**Task directions:** Write out each line exactly, starting with the one containing "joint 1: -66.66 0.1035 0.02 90" and stopping after the last line of the listing below.

--- Data Enclosed Below ---

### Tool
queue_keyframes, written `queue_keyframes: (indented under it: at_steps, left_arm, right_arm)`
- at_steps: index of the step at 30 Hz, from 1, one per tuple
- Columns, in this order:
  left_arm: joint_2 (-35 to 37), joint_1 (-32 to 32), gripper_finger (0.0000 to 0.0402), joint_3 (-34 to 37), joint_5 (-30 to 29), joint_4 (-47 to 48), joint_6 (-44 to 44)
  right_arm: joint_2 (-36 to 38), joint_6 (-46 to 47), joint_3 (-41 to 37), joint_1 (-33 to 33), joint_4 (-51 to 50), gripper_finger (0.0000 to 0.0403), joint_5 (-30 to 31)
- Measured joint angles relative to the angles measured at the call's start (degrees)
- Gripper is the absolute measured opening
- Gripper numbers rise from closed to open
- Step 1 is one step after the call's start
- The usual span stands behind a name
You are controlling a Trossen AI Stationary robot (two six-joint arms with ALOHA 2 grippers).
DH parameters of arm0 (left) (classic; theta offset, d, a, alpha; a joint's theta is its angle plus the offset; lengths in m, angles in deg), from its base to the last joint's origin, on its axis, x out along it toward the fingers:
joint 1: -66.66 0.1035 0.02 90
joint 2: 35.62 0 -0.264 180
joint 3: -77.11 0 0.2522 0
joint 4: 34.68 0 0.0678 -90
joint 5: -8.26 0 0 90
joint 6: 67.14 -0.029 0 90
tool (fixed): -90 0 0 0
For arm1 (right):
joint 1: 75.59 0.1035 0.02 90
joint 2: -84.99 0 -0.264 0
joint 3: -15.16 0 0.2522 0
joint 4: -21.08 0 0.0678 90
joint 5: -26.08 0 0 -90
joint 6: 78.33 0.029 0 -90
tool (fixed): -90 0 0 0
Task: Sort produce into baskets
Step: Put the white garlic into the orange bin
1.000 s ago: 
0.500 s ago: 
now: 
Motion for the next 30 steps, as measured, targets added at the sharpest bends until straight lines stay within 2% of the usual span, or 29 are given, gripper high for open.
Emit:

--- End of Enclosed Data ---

**Answer to the exercise:**
joint 1: -66.66 0.1035 0.02 90
joint 2: 35.62 0 -0.264 180
joint 3: -77.11 0 0.2522 0
joint 4: 34.68 0 0.0678 -90
joint 5: -8.26 0 0 90
joint 6: 67.14 -0.029 0 90
tool (fixed): -90 0 0 0
For arm1 (right):
joint 1: 75.59 0.1035 0.02 90
joint 2: -84.99 0 -0.264 0
joint 3: -15.16 0 0.2522 0
joint 4: -21.08 0 0.0678 90
joint 5: -26.08 0 0 -90
joint 6: 78.33 0.029 0 -90
tool (fixed): -90 0 0 0
Task: Sort produce into baskets
Step: Put the white garlic into the orange bin
1.000 s ago: 
0.500 s ago: 
now: 
Motion for the next 30 steps, as measured, targets added at the sharpest bends until straight lines stay within 2% of the usual span, or 29 are given, gripper high for open.
Emit:

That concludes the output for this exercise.